Dumm, faul und nicht mal Jägerin!

Doch weniger ihre politischen Kritiker, sondern die Enthüllungen von Levi Johnston könnten Palin in die Parade fahren. In einem Artikel in Vanity Fair und in Interviews mit dem Guardian und mit CBS zeichnete er freimütig ein schockierendes Bild der "wahren" Sarah "Barracuda": Ihre Ehe sei eine Farce, ihre Tochter Bristol kümmere sich um die jüngeren Geschwister, weil die Mutter zu faul dazu sei. Sie lese nie Zeitung und dem Bohei um ihre Religiosität zum Trotz gehe sie fast nie in die Kirche. Auch ihr Image als Outdoor-Heldin und Jägerin sei reine Erfindung: "Sie besitzt ein Gewehr, es liegt in seiner Schachtel unter ihrem Bett. Sie fragte mich, wie man es bedient."

Süffisant beschreibt er, wie Palin sich nicht mehr einkriegte, als sie umschwirrt von Makeup-Teams und Stylisten in Luxushotels verwöhnt wurde und teure Kleider tragen durfte. Selbst ihre Familie habe über ihre Auftritte den Kopf geschüttelt. Und wenn sie nach Hause kam und man ihr "ihr kleines Down-Kind" reichte, habe sie gesagt: "Nein, ich will nicht das behinderte Baby, ich will das andere" - Tripp nämlich, den Sohn von Bristol Palin und Johnston. Am irrsten sei jedoch Palins Idee gewesen, das Kind ihrer damals 17-jährigen Tochter zu adoptieren, um die Schwangerschaft der Minderjährigen zu vertuschen.

Lügner, White Trash, mieser Vater!

Johnston rechtfertigt seine Fernsehauftritte mit seinem Ärger über dieses groteske Ansinnen Palins. Und mit der ihm aufgezwungenen Rolle als Statist auf ihrer Bühne: "Sie hat mich benutzt und dann weggeschmissen", murmelt er. Palin liefert ihm ihrerseits mit prompten Reaktionen - "Lügner", "White Trash", "mieser Vater" - immer neue Vorlagen. Doch ob das alles reicht für die Karriere als Celebrity, Model oder gar Filmstar, die Johnston anpeilt, ist fraglich.

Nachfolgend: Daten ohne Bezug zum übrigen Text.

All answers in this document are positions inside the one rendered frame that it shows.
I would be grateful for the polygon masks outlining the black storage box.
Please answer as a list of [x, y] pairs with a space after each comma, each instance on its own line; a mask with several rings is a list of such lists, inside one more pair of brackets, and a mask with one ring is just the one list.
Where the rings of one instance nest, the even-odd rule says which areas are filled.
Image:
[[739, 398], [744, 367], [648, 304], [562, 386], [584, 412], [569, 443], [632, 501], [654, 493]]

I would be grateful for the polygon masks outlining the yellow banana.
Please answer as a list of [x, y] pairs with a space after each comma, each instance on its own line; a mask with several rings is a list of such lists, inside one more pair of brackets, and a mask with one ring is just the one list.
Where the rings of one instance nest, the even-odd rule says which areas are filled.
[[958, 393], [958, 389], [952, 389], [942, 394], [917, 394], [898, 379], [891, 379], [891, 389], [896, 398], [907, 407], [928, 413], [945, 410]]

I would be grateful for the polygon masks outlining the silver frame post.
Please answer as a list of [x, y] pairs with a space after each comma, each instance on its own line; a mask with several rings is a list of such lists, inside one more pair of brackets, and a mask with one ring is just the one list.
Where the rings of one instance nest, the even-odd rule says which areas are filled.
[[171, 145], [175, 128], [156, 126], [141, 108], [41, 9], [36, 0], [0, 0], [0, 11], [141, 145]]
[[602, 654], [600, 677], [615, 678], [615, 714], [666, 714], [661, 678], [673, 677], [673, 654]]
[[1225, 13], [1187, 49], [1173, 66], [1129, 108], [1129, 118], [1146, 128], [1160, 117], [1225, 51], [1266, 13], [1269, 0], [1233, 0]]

Er hat immer spannende Geschichten vom Leben im Norden zu erzählen, das ist wahr: Von den Schwarzbären, die er mit Freunden erlegt und gehäutet, wenn auch nicht gegessen habe. Von den Elchen, denen er in der Woche davor nachstellte. Von Alaskas intelligenten Schafen, die einen Jäger leicht in den Tod treiben können. Und von seiner Mutter, der es prima geht, obwohl sie im Knast sitzt, weil sie im Internet Schmerzmittel vertickt hat.

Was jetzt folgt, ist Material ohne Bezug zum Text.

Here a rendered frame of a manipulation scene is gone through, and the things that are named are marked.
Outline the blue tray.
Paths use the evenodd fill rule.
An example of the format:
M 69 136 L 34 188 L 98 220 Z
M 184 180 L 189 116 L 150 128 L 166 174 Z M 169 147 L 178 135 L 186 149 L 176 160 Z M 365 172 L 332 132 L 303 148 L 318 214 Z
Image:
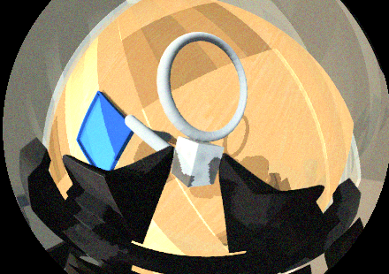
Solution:
M 98 90 L 77 136 L 78 145 L 88 163 L 113 171 L 132 135 L 132 129 L 126 127 L 125 115 Z

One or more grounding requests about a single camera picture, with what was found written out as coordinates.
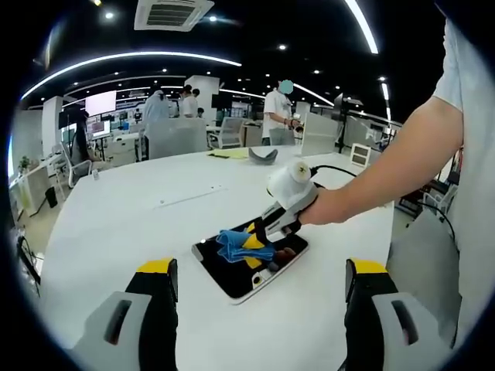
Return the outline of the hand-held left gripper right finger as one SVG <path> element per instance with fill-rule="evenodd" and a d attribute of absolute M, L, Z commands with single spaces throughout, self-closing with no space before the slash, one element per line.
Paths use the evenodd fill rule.
<path fill-rule="evenodd" d="M 438 370 L 450 357 L 435 317 L 384 265 L 348 259 L 345 302 L 343 370 Z"/>

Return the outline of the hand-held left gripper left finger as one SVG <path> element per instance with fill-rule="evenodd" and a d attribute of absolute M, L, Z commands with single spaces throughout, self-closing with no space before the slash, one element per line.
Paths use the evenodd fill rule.
<path fill-rule="evenodd" d="M 89 315 L 72 356 L 84 370 L 176 370 L 177 302 L 177 260 L 143 264 Z"/>

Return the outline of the person's right hand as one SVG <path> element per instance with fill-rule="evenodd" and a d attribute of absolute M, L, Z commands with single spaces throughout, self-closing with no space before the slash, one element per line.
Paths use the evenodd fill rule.
<path fill-rule="evenodd" d="M 318 189 L 315 201 L 299 214 L 302 225 L 326 225 L 342 222 L 341 192 L 339 189 Z"/>

Doch sein Debüt als Armani-Model in der erwähnten Vanity Fair-Nummer war eher peinlich. Und mit dem Werbespot für "Wonderful Pistachios" ist er noch nicht ganz in Hollywood angekommen. Doch anders als Sarah Palin, die offensichtlich noch Großes vorhat, ist Johnston entspannt: "Wenn es nicht klappt, werde ich eben Elektriker, wie alle in meiner Familie. Das ist auch okay."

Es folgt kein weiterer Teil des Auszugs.